Ele foi um irmão muito querido por seus oito irmãos e irmãs, pai amado por seus três filhos e idolatrado por seus quatro netos. Foi estrela do rádio, galã e boêmio. Sogro denodado e um tio profundamente estimado por seus sobrinhos. Serviu ao Município do Crato, e a seu povo, com absolutos desprendimento e integridade durante todos os anos em que trabalhou como tesoureiro.
O mundo ficou mais triste sem o seu sorriso e eu menos sábio sem os seus conselhos. Não tenho mais sua voz acolhedora para consolar minhas agruras, nem seus olhos bondosos que, ao me verem, já diziam: “Eu já vivi isso e já sofri como você. Sei como se sente. O que posso dizer é que vai passar, meu filho. Porque Deus dá a lição necessária para que cada um de nós aprenda a viver.
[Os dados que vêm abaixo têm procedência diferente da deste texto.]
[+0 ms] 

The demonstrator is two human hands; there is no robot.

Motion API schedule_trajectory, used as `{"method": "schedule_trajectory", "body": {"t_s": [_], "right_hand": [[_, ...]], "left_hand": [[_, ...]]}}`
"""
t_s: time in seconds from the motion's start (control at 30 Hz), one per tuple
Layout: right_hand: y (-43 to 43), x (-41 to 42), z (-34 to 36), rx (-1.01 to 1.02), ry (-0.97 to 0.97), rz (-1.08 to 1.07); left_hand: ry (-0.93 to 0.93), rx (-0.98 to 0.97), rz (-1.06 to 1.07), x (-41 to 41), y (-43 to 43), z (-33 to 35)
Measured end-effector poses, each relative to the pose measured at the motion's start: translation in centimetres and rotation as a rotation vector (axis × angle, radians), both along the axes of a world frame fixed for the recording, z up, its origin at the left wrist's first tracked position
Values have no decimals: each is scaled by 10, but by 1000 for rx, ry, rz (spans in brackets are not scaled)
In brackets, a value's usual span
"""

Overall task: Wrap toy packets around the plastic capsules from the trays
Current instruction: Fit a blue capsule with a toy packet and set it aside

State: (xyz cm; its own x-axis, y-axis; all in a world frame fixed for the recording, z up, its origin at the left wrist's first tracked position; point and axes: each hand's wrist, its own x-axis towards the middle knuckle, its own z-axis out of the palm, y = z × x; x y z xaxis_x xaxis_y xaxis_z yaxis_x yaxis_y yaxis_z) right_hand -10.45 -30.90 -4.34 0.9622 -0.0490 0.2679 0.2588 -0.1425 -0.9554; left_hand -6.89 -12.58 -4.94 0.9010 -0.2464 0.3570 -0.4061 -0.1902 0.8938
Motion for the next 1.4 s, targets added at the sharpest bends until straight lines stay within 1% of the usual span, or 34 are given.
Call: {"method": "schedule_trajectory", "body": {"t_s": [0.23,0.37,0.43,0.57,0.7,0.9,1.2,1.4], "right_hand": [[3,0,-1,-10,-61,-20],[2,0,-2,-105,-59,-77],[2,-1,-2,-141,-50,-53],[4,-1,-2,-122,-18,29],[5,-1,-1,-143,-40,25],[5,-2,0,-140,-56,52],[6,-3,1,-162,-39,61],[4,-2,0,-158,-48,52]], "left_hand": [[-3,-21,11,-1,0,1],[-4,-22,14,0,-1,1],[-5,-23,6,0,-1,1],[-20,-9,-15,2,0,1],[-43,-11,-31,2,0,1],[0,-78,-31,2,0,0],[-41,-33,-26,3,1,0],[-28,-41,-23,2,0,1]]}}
Depois nos cabe aplicar na vida o que aprendemos”.
Assim, direi aos meus filhos quem foi o meu avô: foi um bom homem, gentil e charmoso, de opinião e atitudes firmes, que na vida tropeçou e caiu, mas, como só fazem os mais fortes e valorosos, se reergueu e se manteve de pé com dignidade até o dia em que morreu.
Foi o ser mais maravilhoso que conheci e o exemplo de homem de bem que quero ser.
Allan Xenofonte de Brito
11 de janeiro de 2009.

2 comentários:
Se todas as pessoas bem soubessem que essa é a verdadeira herança que os nossos familiares podem e devem deixar para nós.
A riqueza de palavras, de gestos e de atitudes, a riqueza espiritual.
Se você me permite estou pegando para mim também essas lições.
Abençoado seja você e a sua família.
Abraço!
Allanzinho, Tini te ama e sente um orgulho danado de ser tua prima!!!!